Incredulous, dramatic, backhanded compliments are W.’s specialty, although he does not limit himself stylistically when commenting on Lars and their friendship. “‘You drink too much, that’s your problem,’ W. says. ‘Mind you, I’d drink if I had your life.’” When discussing pygmy elephants, he somehow even manages to relate them to Lars: “‘They had great flat feet, like yours,’ W. says.—‘And an improbably small brain, no doubt like yours.’”
In some of the few instances where Lars is allowed to participate in a conversation, the two discuss others ranging from the fat singers they admire (“‘Is he angry because he’s fat,’ I ask of the lead singer in Modest Mouse. —‘No, he was angry and then he got fat,’ W. says. ‘Do you think he minds being fat?’ I ask. —‘He has other issues,’ W. says”), to famous writers such as Kafka and Blanchot.

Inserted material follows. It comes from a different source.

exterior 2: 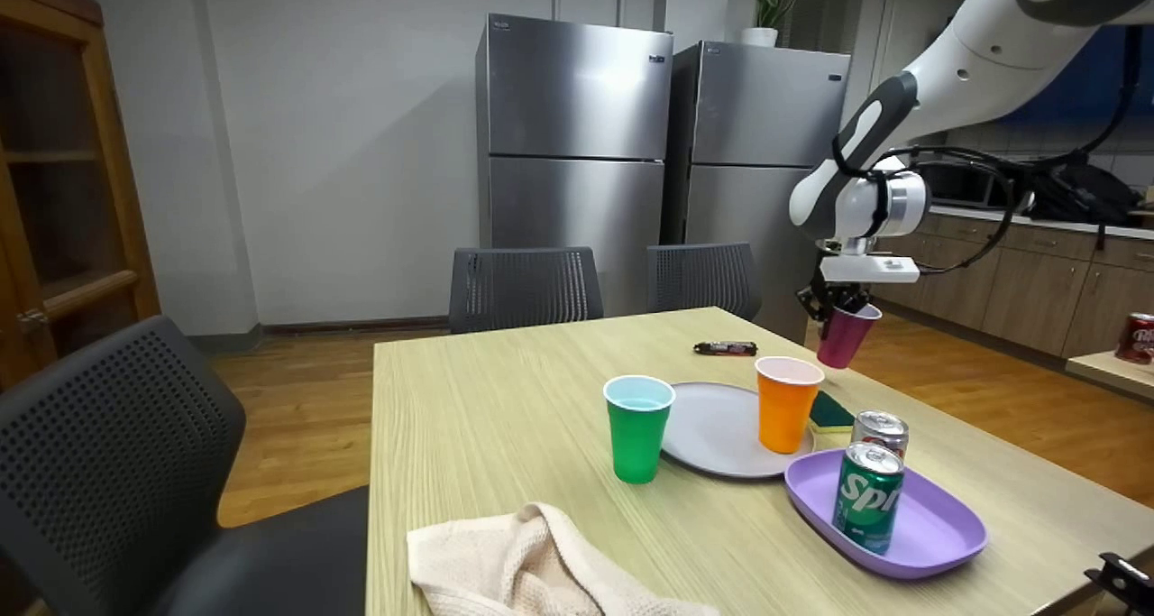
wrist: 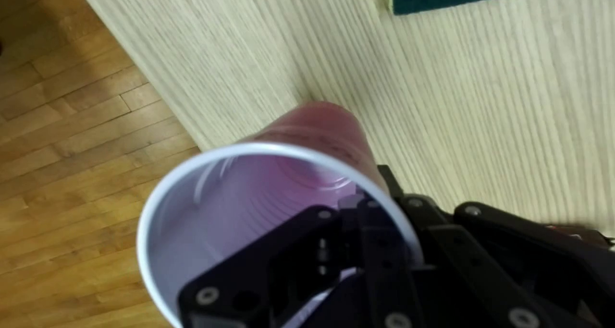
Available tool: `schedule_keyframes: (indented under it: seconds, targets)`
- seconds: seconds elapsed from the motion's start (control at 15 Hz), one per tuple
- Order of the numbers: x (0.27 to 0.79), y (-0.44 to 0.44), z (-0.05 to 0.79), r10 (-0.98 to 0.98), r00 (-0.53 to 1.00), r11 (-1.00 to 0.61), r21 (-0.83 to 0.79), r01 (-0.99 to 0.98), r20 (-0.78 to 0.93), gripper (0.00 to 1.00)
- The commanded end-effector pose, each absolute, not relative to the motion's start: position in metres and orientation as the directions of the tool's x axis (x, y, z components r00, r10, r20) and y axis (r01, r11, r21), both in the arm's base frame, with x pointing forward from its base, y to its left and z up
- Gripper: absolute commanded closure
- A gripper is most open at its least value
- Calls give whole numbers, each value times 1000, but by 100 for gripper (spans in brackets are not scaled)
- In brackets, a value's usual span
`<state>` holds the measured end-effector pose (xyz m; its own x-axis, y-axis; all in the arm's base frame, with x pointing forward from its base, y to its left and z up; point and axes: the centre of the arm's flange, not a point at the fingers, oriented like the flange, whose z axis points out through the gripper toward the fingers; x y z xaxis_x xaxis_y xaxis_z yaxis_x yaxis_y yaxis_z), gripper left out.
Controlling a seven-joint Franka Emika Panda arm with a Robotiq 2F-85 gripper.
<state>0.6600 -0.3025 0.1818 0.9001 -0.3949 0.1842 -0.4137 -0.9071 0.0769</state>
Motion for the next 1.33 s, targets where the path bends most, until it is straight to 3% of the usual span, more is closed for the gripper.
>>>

But somehow, Iyer makes these two pompous, strange intellectuals, out of touch with the rest of civilization, completely likeable, as they discuss their constant “work”—their reading and writing, as if they are either stuck in yesteryear, where gentlemen simply studied and expanded their minds as a form of employment, or are mad scientists, working on a master plan.